• [WHAT IS BEING ASKED] A verbatim reproduction of the following listing is required; omit the pictures.

• [AVAILABLE DATA]
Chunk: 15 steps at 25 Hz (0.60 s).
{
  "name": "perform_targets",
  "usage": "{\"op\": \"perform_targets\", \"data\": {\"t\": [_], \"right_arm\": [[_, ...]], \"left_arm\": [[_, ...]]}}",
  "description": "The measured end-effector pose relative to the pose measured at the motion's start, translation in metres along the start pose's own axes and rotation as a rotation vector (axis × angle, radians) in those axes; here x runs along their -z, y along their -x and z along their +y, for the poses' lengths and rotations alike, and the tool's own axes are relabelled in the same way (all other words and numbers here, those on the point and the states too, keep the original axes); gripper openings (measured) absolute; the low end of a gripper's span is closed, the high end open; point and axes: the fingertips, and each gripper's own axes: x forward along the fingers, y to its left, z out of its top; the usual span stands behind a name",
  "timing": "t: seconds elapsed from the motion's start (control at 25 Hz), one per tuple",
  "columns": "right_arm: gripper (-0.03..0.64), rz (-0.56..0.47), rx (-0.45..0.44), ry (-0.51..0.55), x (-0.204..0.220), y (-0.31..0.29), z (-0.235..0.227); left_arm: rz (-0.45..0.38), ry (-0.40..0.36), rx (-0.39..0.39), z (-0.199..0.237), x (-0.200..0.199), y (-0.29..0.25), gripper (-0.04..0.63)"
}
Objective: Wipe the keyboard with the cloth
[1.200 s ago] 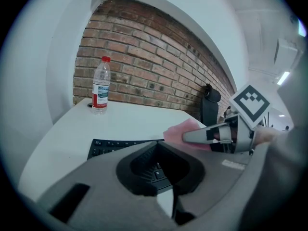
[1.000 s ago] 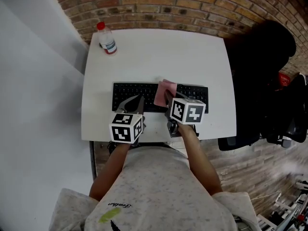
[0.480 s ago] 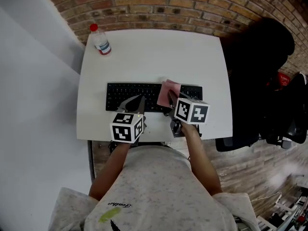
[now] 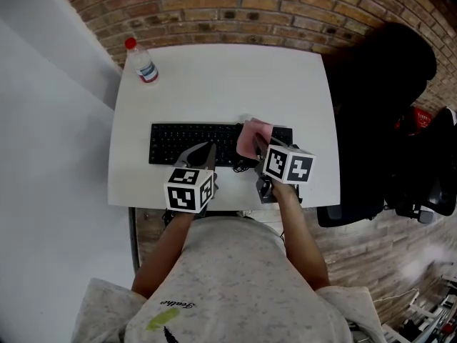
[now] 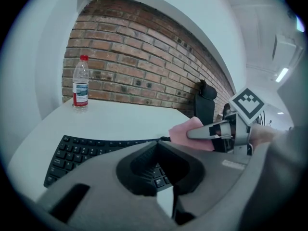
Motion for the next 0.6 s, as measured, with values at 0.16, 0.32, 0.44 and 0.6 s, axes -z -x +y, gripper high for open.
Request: {"op": "perform_targets", "data": {"t": [0.16, 0.32, 0.44, 0.6], "right_arm": [[0.020, 0.001, -0.003, -0.006, 0.001, 0.005, -0.012], [0.020, -0.002, -0.011, -0.006, -0.001, 0.010, -0.025], [0.020, -0.003, -0.012, -0.006, -0.002, 0.013, -0.037], [0.020, 0.004, -0.008, -0.002, -0.002, 0.017, -0.053]], "left_arm": [[0.000, 0.001, -0.008, -0.010, 0.002, -0.003, -0.012], [-0.001, -0.001, -0.015, -0.022, 0.004, -0.008, -0.012], [-0.003, 0.000, -0.024, -0.029, 0.006, -0.010, -0.012], [-0.011, 0.007, -0.041, -0.037, 0.008, -0.013, -0.012]]}}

• [YOUR SOLUTION]
Chunk: 15 steps at 25 Hz (0.60 s).
{
  "name": "perform_targets",
  "usage": "{\"op\": \"perform_targets\", \"data\": {\"t\": [_], \"right_arm\": [[_, ...]], \"left_arm\": [[_, ...]]}}",
  "description": "The measured end-effector pose relative to the pose measured at the motion's start, translation in metres along the start pose's own axes and rotation as a rotation vector (axis × angle, radians) in those axes; here x runs along their -z, y along their -x and z along their +y, for the poses' lengths and rotations alike, and the tool's own axes are relabelled in the same way (all other words and numbers here, those on the point and the states too, keep the original axes); gripper openings (measured) absolute; the low end of a gripper's span is closed, the high end open; point and axes: the fingertips, and each gripper's own axes: x forward along the fingers, y to its left, z out of its top; the usual span stands behind a name",
  "timing": "t: seconds elapsed from the motion's start (control at 25 Hz), one per tuple",
  "columns": "right_arm: gripper (-0.03..0.64), rz (-0.56..0.47), rx (-0.45..0.44), ry (-0.51..0.55), x (-0.204..0.220), y (-0.31..0.29), z (-0.235..0.227); left_arm: rz (-0.45..0.38), ry (-0.40..0.36), rx (-0.39..0.39), z (-0.199..0.237), x (-0.200..0.199), y (-0.29..0.25), gripper (-0.04..0.63)"
}
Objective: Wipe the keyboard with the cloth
[1.200 s ago] 
[1.000 s ago] 
[0.480 s ago] 
[now] 
[now] 
Motion for the next 0.6 s, as measured, with values at 0.16, 0.32, 0.44 and 0.6 s, axes -z -x +y, gripper high for open.
Request: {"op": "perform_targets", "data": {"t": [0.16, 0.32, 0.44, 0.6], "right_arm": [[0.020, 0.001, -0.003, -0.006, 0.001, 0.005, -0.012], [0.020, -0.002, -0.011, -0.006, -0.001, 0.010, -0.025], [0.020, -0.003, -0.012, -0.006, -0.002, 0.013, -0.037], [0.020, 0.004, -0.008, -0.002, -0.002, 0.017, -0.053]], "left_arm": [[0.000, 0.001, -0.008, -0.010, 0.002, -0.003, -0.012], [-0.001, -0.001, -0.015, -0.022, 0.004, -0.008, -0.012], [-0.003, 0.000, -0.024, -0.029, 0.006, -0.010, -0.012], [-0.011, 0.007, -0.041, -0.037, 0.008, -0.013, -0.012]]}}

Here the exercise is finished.